她伸手指了指大柳镇以东二十多公里的那篇区域,指尖点在图上那个小小的红色圆点旁边。
"我们现在还剩多少天?"
陈伯回头看墙上的机械日历——那上面被红笔圈过的日期已经被描了很多次,轮廓模糊。
他用拇指擦了擦日历上的灰,眯着眼数了一下:"约六十三天。"
沈曜收回手。
她转身从背包里摸出那块陨石碎片,托在掌心看了一会儿。
碎片的暗红色纹路比昨天又多了一条,细得像毛细血管的痕迹,从断面的中心向边缘蔓延。
她把碎片举到LED灯下面,光照透了薄薄的一层石质表皮,那些红色纹路像是底下有什么液体正在沿着微裂隙缓慢流动。
"它在发热。"沈曜说。
陈伯凑过来看了一眼,脸上的皱纹骤然加深了。
他伸手接过碎片,用拇指摩挲了一下断面,然后猛地缩回手——指腹上烫出了一道浅红印。
三个人同时沉默了。
地下室的灯亮着,白光,稳定的。
但每个人都知道,那块石头底下有东西正在醒来。
沈曜把碎片用棉布重新包好,塞回背包暗袋。
她转身拿起桌上的记号笔,在地形图上撞击点位置画了一个粗重的圈,然后在圈旁边写了一个数字——六十三。
她抬起头:"明天开始,冷库的货全部走涵洞,线路检修之前,我们要把B区最后一轮货全洗出来;陈伯你联系老赵,能改标签的全部改标,不走B区4号库了,改走私营物流公司的散货渠道;陆寒州,涵洞今天能通完的话,明天开始做第一轮承重测试——我要知道那个涵洞能不能走货盘。

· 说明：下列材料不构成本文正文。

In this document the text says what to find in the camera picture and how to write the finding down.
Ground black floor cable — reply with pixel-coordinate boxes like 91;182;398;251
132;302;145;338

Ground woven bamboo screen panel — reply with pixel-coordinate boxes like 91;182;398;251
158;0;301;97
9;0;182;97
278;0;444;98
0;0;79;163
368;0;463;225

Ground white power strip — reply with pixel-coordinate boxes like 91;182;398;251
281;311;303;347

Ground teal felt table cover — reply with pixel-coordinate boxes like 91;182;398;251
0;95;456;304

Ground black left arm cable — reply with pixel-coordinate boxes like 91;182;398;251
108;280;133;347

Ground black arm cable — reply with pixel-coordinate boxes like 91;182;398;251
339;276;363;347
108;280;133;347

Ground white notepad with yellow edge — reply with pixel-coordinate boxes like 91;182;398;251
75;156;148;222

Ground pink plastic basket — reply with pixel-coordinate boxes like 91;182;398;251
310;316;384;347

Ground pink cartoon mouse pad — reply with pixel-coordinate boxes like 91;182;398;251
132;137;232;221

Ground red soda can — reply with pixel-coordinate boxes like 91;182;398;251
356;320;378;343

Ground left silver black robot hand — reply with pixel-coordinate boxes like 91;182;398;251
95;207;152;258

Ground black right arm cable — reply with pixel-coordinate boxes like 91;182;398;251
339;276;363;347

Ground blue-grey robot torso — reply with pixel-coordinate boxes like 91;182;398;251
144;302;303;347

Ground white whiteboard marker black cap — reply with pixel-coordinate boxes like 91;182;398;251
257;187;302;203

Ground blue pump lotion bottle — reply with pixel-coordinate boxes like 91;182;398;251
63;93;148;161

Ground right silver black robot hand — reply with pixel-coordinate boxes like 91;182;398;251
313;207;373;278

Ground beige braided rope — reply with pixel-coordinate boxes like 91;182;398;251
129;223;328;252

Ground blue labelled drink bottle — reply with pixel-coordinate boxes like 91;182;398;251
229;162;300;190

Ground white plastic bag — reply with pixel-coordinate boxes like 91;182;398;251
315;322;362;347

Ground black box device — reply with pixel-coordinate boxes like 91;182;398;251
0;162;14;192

"
陆寒州点头。
陈伯把烟头掐进铁皮盒盖里。
三个人重新蹲回图纸旁边的时候,沈曜的余光扫到桌上那只收音机。
频道还停在"7"上,静默着,没有任何声音从里面传出来,但她盯着那只收音机看了三秒,总觉得有什么东西——某个信号、某句话、某个还没到来的提醒——正在某个频段的缝隙里等着她。
她收回视线,拿起扳手,拧紧了发电机底座上最后一颗螺栓。
灯很亮,地底下很稳,但倒计时在走。